## What to produce
Wherever the string "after" turns up in the data, copy the whole line.

## Dataset section
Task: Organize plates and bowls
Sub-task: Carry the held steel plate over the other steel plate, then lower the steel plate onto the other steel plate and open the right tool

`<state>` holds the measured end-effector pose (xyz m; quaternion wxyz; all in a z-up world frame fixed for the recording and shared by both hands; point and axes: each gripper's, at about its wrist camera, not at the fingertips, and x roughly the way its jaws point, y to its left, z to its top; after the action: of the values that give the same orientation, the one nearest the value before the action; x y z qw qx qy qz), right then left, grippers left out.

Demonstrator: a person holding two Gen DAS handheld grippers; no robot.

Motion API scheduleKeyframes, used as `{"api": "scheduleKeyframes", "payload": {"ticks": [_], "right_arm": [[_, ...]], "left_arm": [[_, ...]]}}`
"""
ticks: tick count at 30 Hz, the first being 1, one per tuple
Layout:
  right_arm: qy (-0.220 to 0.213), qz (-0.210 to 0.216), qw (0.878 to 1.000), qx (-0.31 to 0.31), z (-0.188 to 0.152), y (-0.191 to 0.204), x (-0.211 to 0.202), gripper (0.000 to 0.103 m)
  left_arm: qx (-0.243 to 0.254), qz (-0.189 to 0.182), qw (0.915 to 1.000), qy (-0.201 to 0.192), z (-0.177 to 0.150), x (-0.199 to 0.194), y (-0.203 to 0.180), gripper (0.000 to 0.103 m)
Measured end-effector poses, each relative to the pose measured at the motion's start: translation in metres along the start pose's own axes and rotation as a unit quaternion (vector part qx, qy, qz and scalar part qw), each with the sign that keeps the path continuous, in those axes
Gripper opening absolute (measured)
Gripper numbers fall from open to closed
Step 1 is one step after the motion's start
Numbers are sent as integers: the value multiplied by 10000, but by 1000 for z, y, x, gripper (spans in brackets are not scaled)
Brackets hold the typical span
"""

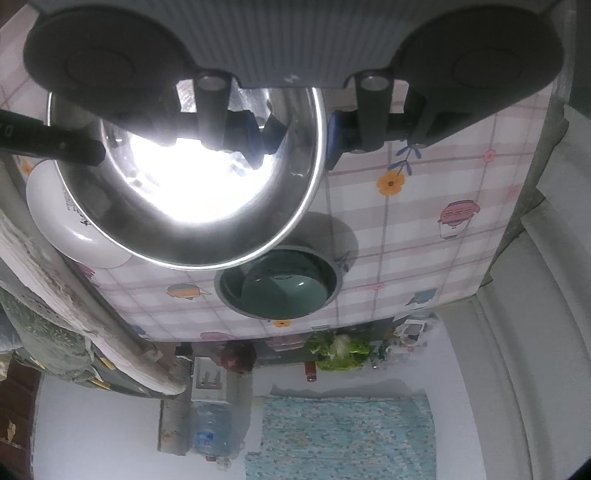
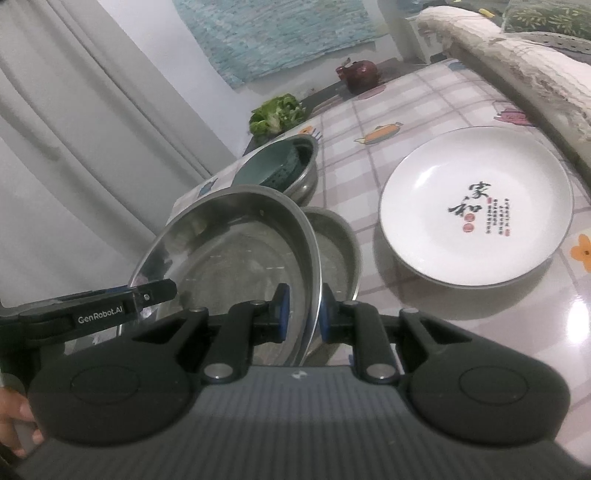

## Result
`<state>` holds the measured end-effector pose (xyz m; quaternion wxyz; all in a z-up world frame fixed for the recording and shared by both hands; point and axes: each gripper's, at about its wrist camera, not at the fingertips, and x roughly the way its jaws point, y to its left, z to its top; after the action: of the values that give the same orientation, the one nearest the value before the action; x y z qw qx qy qz), right then left, grippers left out.
Step 1 is one step after the motion's start

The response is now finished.